Jon goes above and beyond. I've only had the best experiences dealing with JKI!


----------



## mr drinky (May 2, 2011)

I actually just got my knife today from JKI and they even wrapped it like a present. Christmas in May.

k.


----------



## JBroida (May 2, 2011)

Thanks so much guys... glad to be of service. Sara and i often wonder if people even care about the gift wrapping and stuff... i guess we should keep doing it 

funny thing... we ran out of wrapping paper the other week as we've been super busy and i heard from 6 customers in the same day asking what was up... Maybe we spoil you guys too much 

In all honesty, its just about doing the things in business we always hoped for as customers... i've got no plans to change those parts of our business... they are fundamental to who we are and what we are about


----------



## Dave Martell (May 2, 2011)

I get the impression that you two are more about doing what matters to you versus trying to out do your competition, I like this approach, it suits you.


----------



## Salty dog (May 2, 2011)

So, I take it you ordered something Dave? And you are very pleased with the customer service and product?

If so, I agree.


----------



## Dave Martell (May 2, 2011)

Yes sir I got me some stones to play with. :biggrin2:


----------



## Eamon Burke (May 2, 2011)

Gesshins, no doubt


----------



## Dave Martell (May 3, 2011)

I have a stone addiction issue......not enough money to get them all!! :happy2:


----------



## Cadillac J (May 3, 2011)

Love the Broidas...they are a classy bunch.


----------



## JBroida (May 3, 2011)

Cadillac J said:


> they are a classy bunch.


 
Is it wrong that this makes me think of the movie anchorman?

Stay classy San Diego


----------



## wenus2 (May 4, 2011)

JBroida said:


> Stay classy San Diego


 
lmao, love it


----------



## Citizen Snips (May 4, 2011)

agree with everything here

class act all the way on these two wonderful people

keep it up guys!!!


----------



## Salty dog (May 4, 2011)

What I've been enjoying lately is there unique non knife items.


----------



## mr drinky (May 5, 2011)

I agree.
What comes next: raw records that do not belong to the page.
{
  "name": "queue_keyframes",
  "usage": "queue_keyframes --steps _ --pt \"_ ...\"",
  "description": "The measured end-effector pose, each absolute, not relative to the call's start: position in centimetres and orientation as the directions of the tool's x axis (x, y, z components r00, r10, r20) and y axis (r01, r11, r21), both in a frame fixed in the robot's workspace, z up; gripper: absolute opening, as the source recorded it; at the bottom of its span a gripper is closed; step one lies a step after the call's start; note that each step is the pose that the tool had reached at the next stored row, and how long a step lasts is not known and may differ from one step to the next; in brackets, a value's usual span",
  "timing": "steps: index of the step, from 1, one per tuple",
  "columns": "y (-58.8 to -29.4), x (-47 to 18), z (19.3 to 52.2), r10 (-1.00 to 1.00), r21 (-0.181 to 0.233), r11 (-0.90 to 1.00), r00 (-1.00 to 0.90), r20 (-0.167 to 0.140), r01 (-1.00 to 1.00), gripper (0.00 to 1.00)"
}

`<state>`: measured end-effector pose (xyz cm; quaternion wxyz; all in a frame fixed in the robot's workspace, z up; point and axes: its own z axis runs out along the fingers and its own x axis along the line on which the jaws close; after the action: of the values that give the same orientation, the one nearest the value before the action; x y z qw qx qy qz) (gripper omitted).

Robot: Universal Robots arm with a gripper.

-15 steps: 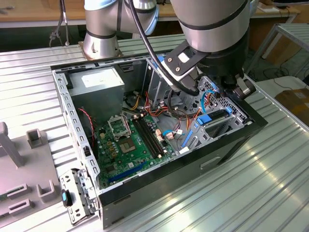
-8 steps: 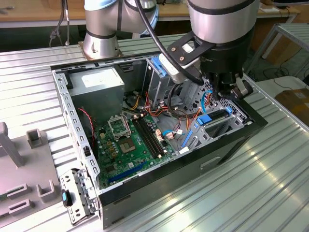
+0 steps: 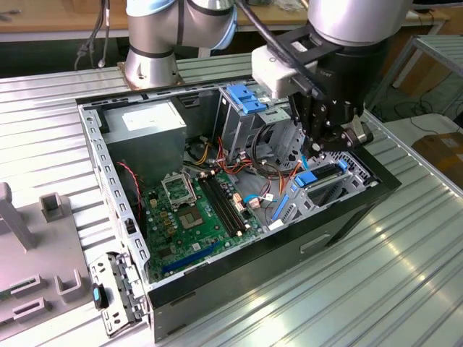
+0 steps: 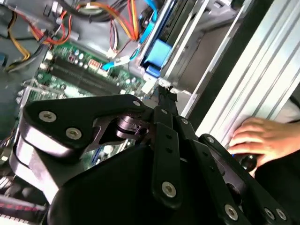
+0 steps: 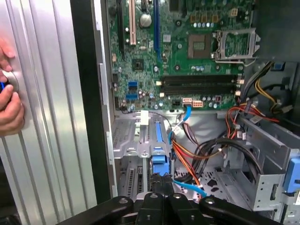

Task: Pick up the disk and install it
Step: 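Insert the disk into the insertion slot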

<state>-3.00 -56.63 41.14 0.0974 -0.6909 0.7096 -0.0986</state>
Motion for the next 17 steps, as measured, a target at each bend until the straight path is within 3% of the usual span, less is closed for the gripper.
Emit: queue_keyframes --steps 2,14,17 --pt "-56.6 -2.1 41.2 -1.000 -0.208 0.026 -0.026 0.000 -0.978 0.11" --pt "-56.6 5.8 41.0 -1.000 -0.199 0.027 -0.028 -0.002 -0.980 0.11" --pt "-56.5 6.6 41.0 -1.000 -0.137 0.028 -0.028 0.000 -0.990 0.11"
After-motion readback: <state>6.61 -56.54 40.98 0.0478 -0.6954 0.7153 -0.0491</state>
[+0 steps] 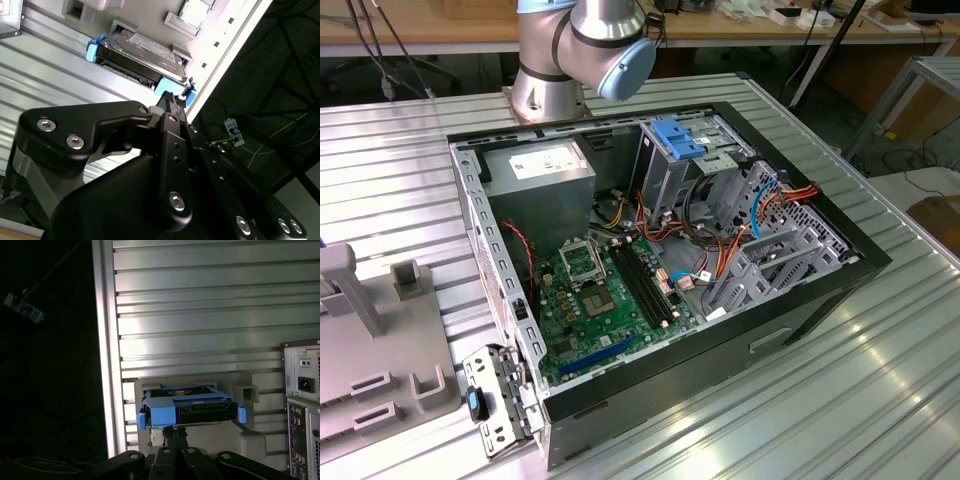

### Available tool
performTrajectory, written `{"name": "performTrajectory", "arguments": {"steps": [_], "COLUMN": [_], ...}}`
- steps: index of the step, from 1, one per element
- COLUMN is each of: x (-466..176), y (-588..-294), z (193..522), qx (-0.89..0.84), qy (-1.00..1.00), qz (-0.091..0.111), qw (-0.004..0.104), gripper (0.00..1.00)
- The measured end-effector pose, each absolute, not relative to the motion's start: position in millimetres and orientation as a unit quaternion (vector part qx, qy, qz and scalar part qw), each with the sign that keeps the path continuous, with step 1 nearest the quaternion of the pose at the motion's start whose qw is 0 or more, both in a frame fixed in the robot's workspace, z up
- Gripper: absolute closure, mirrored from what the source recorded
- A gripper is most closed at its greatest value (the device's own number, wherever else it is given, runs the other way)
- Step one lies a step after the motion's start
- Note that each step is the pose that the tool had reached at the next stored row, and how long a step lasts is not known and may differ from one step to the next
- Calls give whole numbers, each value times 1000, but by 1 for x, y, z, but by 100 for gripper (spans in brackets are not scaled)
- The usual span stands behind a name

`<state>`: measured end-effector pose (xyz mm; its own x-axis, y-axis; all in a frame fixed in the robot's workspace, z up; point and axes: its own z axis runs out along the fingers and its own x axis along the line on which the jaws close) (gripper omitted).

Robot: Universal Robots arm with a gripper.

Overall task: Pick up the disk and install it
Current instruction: 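Reach for the disk, then pick up the disk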

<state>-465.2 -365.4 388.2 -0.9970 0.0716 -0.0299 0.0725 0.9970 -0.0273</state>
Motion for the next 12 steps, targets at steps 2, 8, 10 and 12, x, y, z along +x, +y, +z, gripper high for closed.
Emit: {"name": "performTrajectory", "arguments": {"steps": [2, 8, 10, 12], "x": [-465, -465, -466, -466], "y": [-365, -365, -365, -365], "z": [388, 388, 388, 388], "qx": [36, 36, 35, -8], "qy": [999, 999, 999, 1000], "qz": [-14, -14, -14, -14], "qw": [14, 14, 14, 15], "gripper": [89, 89, 89, 89]}}
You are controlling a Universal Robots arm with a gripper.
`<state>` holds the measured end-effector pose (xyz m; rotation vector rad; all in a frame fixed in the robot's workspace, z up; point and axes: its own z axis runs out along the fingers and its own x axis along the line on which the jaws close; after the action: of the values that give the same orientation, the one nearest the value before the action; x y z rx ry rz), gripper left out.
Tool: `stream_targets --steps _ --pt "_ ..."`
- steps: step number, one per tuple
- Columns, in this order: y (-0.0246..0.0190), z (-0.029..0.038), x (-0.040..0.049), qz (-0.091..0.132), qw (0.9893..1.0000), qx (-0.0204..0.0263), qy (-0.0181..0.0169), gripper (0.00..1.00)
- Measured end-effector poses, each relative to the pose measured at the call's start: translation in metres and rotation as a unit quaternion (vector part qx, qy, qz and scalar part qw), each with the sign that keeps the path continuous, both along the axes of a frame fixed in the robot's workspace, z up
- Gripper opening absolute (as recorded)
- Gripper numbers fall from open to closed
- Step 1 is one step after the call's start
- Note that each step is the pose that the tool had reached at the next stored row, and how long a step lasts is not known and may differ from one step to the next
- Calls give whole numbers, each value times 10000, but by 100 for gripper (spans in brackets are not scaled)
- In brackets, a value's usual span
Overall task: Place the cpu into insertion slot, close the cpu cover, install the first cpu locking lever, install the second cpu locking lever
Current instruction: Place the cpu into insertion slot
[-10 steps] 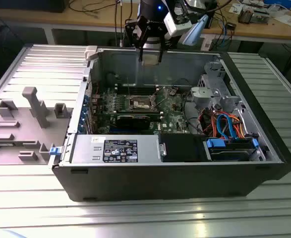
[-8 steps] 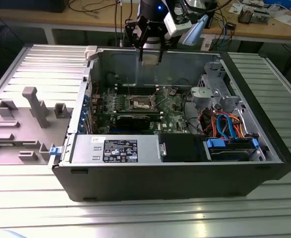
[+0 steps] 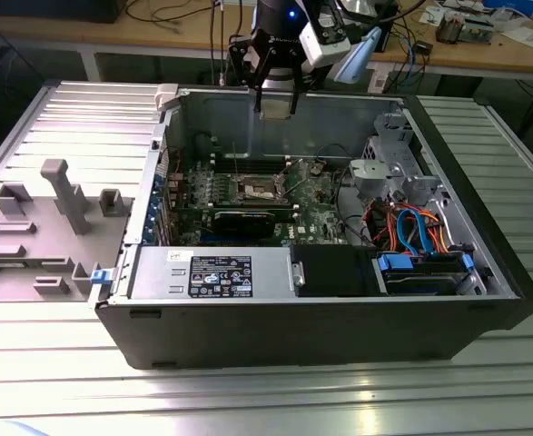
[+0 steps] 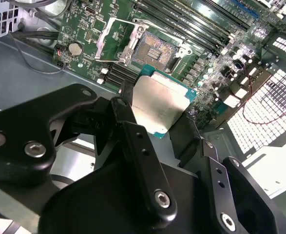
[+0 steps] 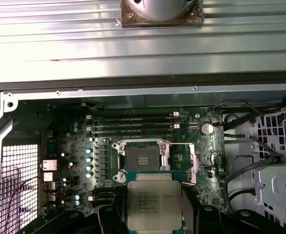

I ended up with a pair of fish tweezers too. And if I hadn't bought a benriner a couple of months earlier, I would have picked up one of those too.

k.


----------



## Mattias504 (May 6, 2011)

I gotta say that most of the last couple of knives I have bought were from Jon. Very personal service and yeah the packaging is awesome! Now only if the knife box could be wrapped in a tenugui....


----------



## Pensacola Tiger (May 6, 2011)

I'm late to the thread, but let me say that Jon and Sara are a cut above most Internet dealers. It's great to buy something from a fellow knife nut.


----------